A and B, SLDR was assessed by delivering two identical radiation doses separated by indicated timepoints. The plating efficiency with no interval between doses (i.e. single dose) was set as 1 and the ratio between this plating efficiency and that of each indicated time point (ratio factor) determined by colony formation assay. No initial repair of sublethal damage was seen in E7 expressing cells while vector alone and E6 expressing cells demonstrated the expected increase in plating efficiency between 1 and 4 hours after radiation. C and D, Clonogenic survival of HTE and NOK cells expressing vector alone of HPV-16 E7 demonstrate increased colony formation across a range of radiation doses of HPV-16 E7 expressing cells. E, SLDR assay of HPV+ cell lines demonstrates minimal repair of sublethal damage.

Figure 5. Rad51 expression is modulated by E7 expression

A, western blot analysis was performed for several cellular proteins associated with DNA damage repair systems using total cell lysate.
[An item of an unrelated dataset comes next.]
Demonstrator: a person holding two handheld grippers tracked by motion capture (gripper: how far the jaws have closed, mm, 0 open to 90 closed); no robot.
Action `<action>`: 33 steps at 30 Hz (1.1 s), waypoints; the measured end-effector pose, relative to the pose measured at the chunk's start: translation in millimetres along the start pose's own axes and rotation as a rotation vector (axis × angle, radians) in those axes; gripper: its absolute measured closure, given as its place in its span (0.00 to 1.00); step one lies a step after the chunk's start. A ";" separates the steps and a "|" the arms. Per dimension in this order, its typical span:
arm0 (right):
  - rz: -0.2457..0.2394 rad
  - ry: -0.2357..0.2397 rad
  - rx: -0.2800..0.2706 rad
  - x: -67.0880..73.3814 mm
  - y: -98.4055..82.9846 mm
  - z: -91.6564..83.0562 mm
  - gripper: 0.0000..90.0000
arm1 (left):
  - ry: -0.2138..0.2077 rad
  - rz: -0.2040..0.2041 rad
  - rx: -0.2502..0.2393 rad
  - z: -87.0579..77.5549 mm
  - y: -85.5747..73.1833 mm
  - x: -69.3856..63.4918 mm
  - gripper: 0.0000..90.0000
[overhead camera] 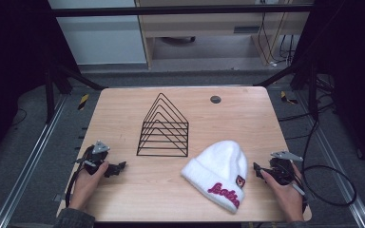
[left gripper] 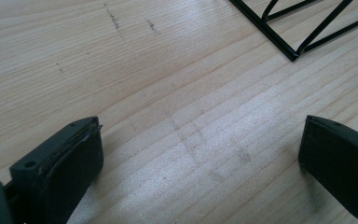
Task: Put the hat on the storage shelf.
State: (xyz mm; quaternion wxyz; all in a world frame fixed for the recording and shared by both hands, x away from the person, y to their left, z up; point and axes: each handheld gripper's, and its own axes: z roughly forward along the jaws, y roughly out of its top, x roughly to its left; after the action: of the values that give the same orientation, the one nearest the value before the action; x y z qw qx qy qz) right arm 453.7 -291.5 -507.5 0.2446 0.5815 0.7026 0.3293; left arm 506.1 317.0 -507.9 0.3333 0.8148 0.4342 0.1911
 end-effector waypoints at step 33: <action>-0.191 0.187 0.255 62.2 97.7 39.5 0.46 | 0.000 -0.003 -0.002 0.2 0.0 -0.2 0.00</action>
State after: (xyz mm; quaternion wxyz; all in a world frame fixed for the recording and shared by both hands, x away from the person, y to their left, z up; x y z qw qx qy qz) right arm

Among the selected proteins, Rad51 is up-regulated by E7 in NOK as well as HTE cells. B, The proportion of cells with 5 or more Rad51 foci were counted at baseline, 4 and 24 hours after a 2 Gy dose of radiation. Increased Rad51 foci was seen in all cells 4 hours after radiation. In HPV− cells the number of foci-positive cells returned towards baseline by 24 hours while in HPV+ cells, the proportion increased. C, To monitor Rad51 expression following single 2Gy dose radiation, western blot analysis was performed in the above time points in HPV+ and HPV− HNC cell lines. HPV+ HNC cells showed higher levels of Rad51 at baseline and following radiation. Rad51 expression stayed elevated from 4 to 24 hours after radiation in HPV+ cell lines, but returned towards baseline in HPV− cell lines.